Divorce, nonmarital births, and father absence are also increasingly common. All of these trends were once largely associated with African Americans, but they have become equal-opportunity problems. During congressional testimony in 2017, Robert Putnam, author of the landmark book Bowling Alone, summarized the situation thus: “The white working class family is today more fragile than the black family was at the time of the famous alarm-sounding 1965 ‘Report on the Negro Family’ by Daniel Patrick Moynihan.”
The divorce rate peaked way back in 1980. It’s been declining since then except among one group: older adults. Baby boomers, whose rates have doubled among over-50-year-olds, are giving rise to what is popularly known as “gray divorce.” True, many divorced people aren’t alone for long. They might re-marry or live with a new partner. Unfortunately, second marriages are even more likely to break up than first; third unions are even more tenuous.
It’s also true that many singles and divorced people, though unmarried, are not alone. Unmarried couples today frequently live together, sharing a roof, a bed, and meals. But these cohabiting arrangements tend to be short-lived and are often just a pitstop in a series of transitory, quasi-monogamous relationships. Fathers who split up with cohabiting partners are far more likely to visit erratically or disappear entirely from their children’s lives. Moreover, cohabiting couples’ ties to their significant others’ families and friends remain looser than do those of married couples.

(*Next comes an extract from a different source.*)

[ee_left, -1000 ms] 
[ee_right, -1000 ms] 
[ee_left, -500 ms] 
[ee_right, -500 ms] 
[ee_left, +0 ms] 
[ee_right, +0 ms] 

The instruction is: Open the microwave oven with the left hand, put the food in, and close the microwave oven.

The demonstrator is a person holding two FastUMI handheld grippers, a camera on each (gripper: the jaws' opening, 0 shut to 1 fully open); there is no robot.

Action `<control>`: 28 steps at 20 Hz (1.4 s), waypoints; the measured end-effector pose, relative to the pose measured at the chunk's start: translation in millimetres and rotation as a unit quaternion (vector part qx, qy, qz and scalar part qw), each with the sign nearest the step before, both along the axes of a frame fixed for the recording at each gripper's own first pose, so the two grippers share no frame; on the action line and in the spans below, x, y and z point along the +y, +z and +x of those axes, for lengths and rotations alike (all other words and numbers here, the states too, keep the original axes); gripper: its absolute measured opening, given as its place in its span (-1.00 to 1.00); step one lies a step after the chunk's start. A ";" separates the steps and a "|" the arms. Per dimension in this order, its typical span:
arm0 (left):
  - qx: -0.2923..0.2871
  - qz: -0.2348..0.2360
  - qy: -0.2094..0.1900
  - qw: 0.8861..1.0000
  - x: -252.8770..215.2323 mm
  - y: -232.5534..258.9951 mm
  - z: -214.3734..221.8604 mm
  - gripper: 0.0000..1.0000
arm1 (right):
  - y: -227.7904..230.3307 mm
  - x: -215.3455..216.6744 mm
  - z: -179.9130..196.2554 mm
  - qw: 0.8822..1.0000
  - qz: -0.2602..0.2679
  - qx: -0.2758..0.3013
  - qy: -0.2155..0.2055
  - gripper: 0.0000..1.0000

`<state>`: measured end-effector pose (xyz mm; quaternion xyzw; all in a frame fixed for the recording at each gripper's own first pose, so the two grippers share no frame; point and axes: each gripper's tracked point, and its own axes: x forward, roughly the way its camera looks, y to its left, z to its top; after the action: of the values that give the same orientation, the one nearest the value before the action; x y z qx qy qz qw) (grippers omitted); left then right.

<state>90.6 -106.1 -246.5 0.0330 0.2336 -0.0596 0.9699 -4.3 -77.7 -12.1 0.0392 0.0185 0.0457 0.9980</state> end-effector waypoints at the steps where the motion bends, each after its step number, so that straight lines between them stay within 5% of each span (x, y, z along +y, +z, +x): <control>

The upshot of all of this is a growing subculture of loosely bound or even isolated adults. No wonder so many of them lapse into despair. Humans have always depended on close kin to love and care for them, especially when times are tough. The dismantling of kin networks is proving to be especially hard on the weak, ill, and elderly. “Evidence is accumulating that the legacy of divorce and remarriage has a long reach straining inter-generational relationships and suppressing the support that divorced parents, stepparents, and remarried biological parents might expect from their children in later life,” two demographers wrote in a widely quoted article in the Proceedings of the National Academy of Sciences.
Look only to Japan, where the family is in virtual free fall, to guess what lies ahead. That nation is seeing an epidemic of elderly men living alone (they are mostly men) who have no close relatives or friends and whose decayed bodies are found weeks or months after their deaths by landlords or police. The Japanese refer to these as “lonely deaths.”
Lonely deaths: Is that what's come of the American dream?